On a typical winter day the valley of the saints is swathed in a thick gray blanket woven from the contents of our collective To Do lists. Most residents call it smog. The grandiloquent weatherman calls it particulate matter. I call it us. We are asphyxiating in the fog of our own pedestrian routines which we refuse to carry out as, well, pedestrians.
The soccer moms live out their lives in their massive SUVs, rocking Colbie Caillat tunes and sipping on frappuccinos while they drive Molly to pianoviolintapballetgymnastics and Johnny to soccerfootballbasketballbaseballBoyScouts. The kids never walk to school anymore, because the pervert registry indicates we’re all surrounded.
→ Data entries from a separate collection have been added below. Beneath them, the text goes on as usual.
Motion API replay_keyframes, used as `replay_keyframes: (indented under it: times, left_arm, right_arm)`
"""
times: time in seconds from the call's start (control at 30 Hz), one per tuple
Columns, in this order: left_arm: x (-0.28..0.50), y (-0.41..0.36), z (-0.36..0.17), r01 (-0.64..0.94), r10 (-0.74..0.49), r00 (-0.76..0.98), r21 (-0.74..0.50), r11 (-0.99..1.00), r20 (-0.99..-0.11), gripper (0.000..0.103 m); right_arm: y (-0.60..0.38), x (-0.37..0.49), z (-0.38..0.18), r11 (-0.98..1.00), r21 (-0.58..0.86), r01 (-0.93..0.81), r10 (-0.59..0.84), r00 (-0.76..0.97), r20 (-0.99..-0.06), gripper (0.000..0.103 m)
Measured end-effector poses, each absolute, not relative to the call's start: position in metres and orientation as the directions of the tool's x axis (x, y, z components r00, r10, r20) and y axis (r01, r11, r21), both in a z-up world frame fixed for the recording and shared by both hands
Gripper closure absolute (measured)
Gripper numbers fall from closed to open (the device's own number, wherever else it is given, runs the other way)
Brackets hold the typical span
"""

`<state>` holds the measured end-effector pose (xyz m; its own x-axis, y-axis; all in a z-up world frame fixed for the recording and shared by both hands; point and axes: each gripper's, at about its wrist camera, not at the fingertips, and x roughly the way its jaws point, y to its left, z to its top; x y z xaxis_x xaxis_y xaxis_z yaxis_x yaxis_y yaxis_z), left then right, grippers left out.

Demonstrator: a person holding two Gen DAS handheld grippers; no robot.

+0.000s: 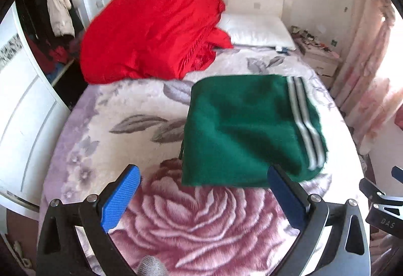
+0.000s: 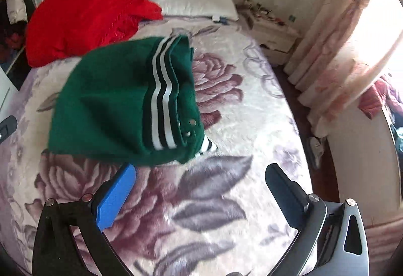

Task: Fold large clothes

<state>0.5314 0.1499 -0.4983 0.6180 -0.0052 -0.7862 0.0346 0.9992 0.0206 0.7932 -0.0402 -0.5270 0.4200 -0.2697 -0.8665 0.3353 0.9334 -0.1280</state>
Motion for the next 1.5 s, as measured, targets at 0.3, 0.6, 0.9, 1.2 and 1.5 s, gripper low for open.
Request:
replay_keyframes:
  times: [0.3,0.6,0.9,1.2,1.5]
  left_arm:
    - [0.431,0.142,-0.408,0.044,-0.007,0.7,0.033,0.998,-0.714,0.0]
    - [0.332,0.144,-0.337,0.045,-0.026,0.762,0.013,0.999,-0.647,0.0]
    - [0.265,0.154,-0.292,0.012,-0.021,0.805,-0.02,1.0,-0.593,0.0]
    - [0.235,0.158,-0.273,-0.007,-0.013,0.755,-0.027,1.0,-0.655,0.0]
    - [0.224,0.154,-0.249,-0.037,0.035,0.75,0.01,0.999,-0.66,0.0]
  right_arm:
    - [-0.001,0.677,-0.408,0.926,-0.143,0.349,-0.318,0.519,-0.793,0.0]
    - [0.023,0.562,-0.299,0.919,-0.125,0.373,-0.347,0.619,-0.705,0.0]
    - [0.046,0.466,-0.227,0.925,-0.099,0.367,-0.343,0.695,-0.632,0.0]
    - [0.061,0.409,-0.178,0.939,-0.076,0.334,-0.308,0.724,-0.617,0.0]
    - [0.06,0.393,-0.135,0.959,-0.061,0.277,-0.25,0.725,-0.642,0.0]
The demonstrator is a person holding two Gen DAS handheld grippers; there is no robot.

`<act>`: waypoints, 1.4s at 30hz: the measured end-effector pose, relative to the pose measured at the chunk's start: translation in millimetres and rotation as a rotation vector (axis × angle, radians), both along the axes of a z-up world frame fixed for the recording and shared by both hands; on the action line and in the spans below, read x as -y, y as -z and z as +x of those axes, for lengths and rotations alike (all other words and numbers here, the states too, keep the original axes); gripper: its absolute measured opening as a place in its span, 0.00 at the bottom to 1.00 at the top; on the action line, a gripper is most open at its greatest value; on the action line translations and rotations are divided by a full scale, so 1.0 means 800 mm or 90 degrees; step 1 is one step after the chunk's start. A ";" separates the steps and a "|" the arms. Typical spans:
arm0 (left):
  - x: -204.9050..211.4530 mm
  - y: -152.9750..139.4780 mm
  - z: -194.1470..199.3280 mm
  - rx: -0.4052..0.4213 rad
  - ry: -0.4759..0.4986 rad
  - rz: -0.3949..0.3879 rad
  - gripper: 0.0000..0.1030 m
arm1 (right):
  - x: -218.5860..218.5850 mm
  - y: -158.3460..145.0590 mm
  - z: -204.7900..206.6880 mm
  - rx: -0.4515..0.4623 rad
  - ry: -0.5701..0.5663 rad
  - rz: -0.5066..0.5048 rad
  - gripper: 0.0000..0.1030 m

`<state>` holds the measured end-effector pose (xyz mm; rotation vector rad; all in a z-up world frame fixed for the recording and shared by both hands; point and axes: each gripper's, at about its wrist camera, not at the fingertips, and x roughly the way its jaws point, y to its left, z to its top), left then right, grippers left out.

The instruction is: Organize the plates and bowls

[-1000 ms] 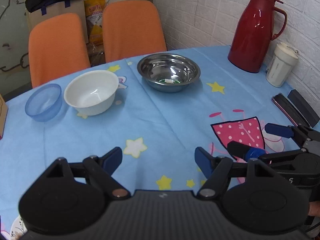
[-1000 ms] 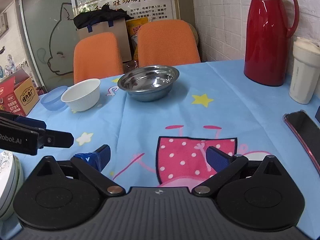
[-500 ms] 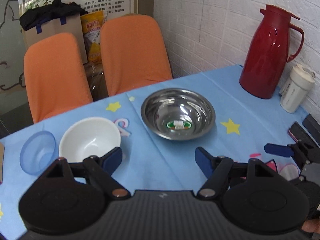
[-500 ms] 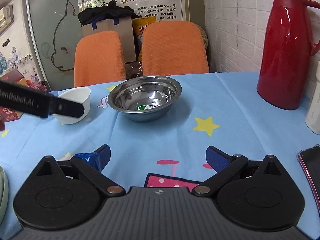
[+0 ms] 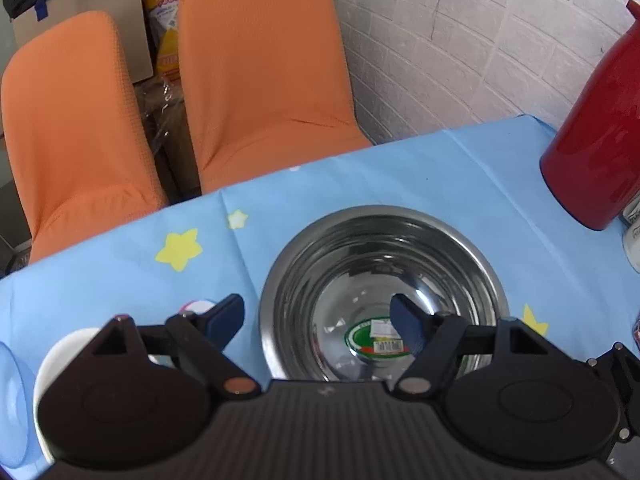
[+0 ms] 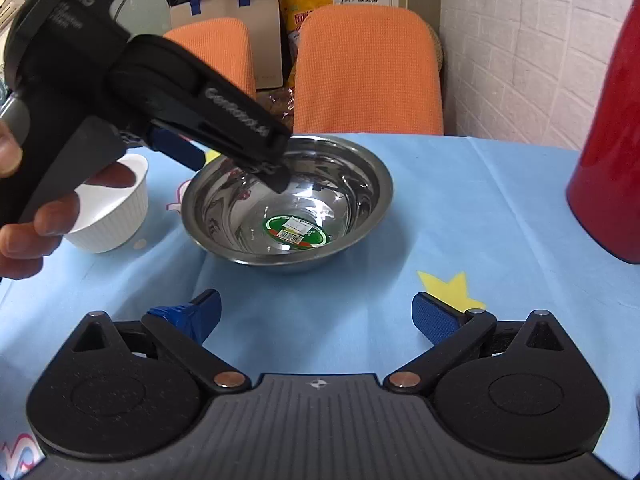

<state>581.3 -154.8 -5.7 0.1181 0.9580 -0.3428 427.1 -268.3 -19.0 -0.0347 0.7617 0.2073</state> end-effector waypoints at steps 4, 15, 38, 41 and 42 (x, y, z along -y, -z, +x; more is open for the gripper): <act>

No one shops at the corner store because Costco is only five miles away and has everything – except, of course, for the things it doesn’t. Those we buy at one of a slew of big-box stores at the shopping plaza on the other side of town. The men commute back and forth between their suburban subdivisions and their downtown offices in the latest model of the latest trend in sports cars or oversize trucks because they’ve earned it, damnit.
We drive to the park when we want to take a walk. We stare nonplussed at our double-chins in the rearview mirror as our engines idle at the drive-thru window. We trek in our Jeeps to organic supermarkets because it’s cool to be natural. And all the while, we choke on the ashen excrement of our excess.